# Goal of the exercise
Print each line exactly, beginning with the one where "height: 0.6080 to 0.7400" appears and ending at the last line below.
Data provided: Begin
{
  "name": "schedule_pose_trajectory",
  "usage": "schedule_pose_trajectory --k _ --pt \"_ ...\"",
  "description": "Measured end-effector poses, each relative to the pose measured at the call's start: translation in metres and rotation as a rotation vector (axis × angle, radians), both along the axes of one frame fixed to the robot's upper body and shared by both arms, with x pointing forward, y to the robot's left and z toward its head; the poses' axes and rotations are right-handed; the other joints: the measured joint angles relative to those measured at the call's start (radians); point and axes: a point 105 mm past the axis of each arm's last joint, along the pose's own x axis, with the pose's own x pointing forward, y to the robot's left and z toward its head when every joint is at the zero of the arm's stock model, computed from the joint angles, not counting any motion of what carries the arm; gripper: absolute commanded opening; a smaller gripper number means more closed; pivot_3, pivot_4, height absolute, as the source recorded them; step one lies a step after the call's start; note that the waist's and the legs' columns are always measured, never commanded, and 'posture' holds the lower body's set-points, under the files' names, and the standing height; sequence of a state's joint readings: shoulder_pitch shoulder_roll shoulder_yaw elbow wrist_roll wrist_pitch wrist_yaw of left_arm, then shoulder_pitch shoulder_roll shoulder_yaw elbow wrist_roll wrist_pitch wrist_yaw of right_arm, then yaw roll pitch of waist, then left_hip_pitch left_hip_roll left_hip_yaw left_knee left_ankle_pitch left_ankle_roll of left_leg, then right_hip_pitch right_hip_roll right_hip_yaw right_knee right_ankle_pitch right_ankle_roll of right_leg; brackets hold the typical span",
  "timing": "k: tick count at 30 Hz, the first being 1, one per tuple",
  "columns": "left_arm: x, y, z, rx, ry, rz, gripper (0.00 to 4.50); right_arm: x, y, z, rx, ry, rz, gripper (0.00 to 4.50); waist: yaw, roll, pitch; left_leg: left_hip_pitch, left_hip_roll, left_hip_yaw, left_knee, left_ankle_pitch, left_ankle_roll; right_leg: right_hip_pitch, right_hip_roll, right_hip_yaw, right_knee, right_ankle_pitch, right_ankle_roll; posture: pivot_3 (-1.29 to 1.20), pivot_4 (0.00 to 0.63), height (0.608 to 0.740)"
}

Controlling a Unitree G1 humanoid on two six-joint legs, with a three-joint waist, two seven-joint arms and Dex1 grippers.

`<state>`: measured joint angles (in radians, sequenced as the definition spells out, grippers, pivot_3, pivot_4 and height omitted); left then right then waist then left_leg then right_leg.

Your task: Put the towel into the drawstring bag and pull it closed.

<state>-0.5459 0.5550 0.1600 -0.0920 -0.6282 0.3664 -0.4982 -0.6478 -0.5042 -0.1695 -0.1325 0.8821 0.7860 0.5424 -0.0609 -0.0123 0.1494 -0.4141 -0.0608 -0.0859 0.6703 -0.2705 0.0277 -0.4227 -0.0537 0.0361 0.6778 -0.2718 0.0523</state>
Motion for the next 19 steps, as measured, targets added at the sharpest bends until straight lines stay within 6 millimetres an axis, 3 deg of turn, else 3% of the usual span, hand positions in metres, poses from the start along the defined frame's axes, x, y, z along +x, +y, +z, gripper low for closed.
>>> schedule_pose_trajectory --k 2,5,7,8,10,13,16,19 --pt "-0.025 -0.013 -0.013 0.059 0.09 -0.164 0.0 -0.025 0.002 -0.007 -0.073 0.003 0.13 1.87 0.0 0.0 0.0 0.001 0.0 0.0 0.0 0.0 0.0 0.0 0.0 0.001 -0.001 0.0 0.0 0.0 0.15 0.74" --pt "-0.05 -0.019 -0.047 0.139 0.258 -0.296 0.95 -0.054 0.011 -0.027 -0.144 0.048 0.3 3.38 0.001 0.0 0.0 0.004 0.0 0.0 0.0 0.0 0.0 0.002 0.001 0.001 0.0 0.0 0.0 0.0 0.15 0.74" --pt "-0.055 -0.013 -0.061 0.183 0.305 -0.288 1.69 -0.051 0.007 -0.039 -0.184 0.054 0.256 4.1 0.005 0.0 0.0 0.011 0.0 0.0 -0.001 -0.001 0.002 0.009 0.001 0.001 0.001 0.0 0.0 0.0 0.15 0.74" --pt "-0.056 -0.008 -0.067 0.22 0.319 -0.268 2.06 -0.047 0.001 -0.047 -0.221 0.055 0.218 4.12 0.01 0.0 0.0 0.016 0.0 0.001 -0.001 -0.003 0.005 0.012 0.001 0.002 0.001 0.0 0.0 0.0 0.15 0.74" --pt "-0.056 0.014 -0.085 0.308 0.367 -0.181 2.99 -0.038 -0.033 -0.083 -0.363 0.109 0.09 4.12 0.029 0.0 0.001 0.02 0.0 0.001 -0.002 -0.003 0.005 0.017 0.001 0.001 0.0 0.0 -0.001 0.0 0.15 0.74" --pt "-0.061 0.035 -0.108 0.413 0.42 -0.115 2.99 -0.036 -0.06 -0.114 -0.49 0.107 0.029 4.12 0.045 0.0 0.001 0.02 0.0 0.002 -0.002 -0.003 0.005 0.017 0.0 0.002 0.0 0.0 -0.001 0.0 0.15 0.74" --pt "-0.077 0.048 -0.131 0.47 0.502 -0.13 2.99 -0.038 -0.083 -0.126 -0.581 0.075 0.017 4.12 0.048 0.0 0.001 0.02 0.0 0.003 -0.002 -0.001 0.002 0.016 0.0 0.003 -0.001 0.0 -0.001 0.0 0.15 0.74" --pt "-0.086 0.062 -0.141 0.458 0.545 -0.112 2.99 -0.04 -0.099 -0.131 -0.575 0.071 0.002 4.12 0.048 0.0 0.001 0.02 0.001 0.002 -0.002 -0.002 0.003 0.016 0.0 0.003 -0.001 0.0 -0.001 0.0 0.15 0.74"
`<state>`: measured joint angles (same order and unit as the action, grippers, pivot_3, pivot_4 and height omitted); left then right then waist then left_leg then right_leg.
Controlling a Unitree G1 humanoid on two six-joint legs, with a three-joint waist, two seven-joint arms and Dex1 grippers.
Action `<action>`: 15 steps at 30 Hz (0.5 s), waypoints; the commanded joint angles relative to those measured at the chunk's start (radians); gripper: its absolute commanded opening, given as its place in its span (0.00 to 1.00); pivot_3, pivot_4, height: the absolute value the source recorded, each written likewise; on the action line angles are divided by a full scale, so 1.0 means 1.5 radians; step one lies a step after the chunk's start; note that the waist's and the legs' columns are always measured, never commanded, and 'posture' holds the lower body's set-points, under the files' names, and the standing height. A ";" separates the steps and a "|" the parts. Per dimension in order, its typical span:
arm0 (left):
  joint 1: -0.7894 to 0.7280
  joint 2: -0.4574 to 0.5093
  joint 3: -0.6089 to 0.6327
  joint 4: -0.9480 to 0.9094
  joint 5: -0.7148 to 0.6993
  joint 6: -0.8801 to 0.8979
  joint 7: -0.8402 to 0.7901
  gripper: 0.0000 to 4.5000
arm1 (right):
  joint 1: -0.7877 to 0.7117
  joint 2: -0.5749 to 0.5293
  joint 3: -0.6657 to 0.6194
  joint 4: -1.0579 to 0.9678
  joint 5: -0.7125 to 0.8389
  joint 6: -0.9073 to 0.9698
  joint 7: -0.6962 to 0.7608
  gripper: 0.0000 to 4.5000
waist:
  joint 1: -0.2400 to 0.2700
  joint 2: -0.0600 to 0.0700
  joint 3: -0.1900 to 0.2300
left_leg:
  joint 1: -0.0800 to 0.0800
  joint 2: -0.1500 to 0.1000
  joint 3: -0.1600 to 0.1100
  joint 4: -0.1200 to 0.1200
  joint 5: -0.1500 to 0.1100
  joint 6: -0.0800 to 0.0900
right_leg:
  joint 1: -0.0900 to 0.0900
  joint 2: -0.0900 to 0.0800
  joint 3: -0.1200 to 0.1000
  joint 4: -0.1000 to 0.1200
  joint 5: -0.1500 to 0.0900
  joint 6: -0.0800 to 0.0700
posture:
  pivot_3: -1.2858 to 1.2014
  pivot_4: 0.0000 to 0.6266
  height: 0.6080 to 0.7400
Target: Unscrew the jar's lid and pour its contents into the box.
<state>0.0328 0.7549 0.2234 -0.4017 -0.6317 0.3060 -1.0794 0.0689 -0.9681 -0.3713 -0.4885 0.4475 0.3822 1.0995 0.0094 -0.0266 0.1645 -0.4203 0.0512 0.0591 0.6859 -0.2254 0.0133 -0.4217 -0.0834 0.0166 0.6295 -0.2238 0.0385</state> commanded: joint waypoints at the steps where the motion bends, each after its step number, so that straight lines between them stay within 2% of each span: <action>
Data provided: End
# Solution to this exercise
  height: 0.6080 to 0.7400
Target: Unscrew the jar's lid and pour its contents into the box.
<state>0.0328 0.7549 0.2234 -0.4017 -0.6317 0.3060 -1.0794 0.0689 -0.9681 -0.3713 -0.4885 0.4475 0.3822 1.0995 0.0094 -0.0266 0.1645 -0.4203 0.0512 0.0591 0.6859 -0.2254 0.0133 -0.4217 -0.0834 0.0166 0.6295 -0.2238 0.0385</state> commanded: joint waypoints at the steps where the motion bends, each after its step number, so that straight lines between them stay within 2% of each span: <action>

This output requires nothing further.